In Côte d’Ivoire, Ghana, Senegal and Tanzania, access to legal redress and sources of justice, the independence of judicial structures and the judiciary, and transparency in the judicial system have improved.

Approach

The project supports national actors in the legal field through cross-border training events and organisational and technical advisory services.
To do so, it examines how proven national concepts can be transferred to other countries to tailor them to the circumstances of the specific country and implement them there. This is largely carried out in cooperation with specialist organisations in the regions.
Part of this approach also involves adapting the legal services of the partner organisations supported by the project to the needs of vulnerable citizens. There is a particular focus on the specific legal needs of women.
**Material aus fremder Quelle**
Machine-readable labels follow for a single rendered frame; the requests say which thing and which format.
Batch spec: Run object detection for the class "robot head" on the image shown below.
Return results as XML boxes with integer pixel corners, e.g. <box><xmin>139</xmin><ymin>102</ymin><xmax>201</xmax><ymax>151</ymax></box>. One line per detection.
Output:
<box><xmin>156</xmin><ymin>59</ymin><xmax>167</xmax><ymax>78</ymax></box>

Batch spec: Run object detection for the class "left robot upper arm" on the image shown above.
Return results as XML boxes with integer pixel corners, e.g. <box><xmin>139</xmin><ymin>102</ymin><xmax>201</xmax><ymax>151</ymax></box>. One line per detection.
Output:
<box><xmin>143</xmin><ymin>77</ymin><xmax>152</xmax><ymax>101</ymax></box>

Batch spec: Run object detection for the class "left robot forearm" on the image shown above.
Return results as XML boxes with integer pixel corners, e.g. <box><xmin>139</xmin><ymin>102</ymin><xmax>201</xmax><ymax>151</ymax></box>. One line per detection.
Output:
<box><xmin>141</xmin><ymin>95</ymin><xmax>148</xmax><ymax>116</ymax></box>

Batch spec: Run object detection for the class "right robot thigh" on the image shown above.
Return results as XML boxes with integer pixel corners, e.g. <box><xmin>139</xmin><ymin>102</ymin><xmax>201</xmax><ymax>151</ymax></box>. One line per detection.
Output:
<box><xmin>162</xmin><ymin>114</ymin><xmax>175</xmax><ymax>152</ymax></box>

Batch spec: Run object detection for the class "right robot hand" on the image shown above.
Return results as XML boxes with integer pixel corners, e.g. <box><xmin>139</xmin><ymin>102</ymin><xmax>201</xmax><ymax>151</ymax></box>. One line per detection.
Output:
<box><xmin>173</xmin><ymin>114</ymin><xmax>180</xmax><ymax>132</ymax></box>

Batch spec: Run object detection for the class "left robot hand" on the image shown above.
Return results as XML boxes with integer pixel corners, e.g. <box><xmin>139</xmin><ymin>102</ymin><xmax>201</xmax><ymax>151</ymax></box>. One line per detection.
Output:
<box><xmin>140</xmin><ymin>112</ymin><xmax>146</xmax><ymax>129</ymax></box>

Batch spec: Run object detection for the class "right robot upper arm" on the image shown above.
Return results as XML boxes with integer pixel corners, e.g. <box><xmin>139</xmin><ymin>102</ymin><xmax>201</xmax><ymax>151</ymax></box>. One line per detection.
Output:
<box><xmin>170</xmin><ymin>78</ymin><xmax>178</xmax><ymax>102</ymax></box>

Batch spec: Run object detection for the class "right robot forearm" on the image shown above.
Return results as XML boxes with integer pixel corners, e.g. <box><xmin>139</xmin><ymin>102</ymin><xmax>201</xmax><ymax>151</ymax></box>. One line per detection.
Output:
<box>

Furthermore, the project contributes to improving resolution mechanisms for out-of-court disputes, especially for economic actors.
It also promotes Africa’s digital transformation by supporting digital law and jurisdiction databases.
To make court structures more transparent and independent, the project provides advisory services to support access to an ethical judiciary.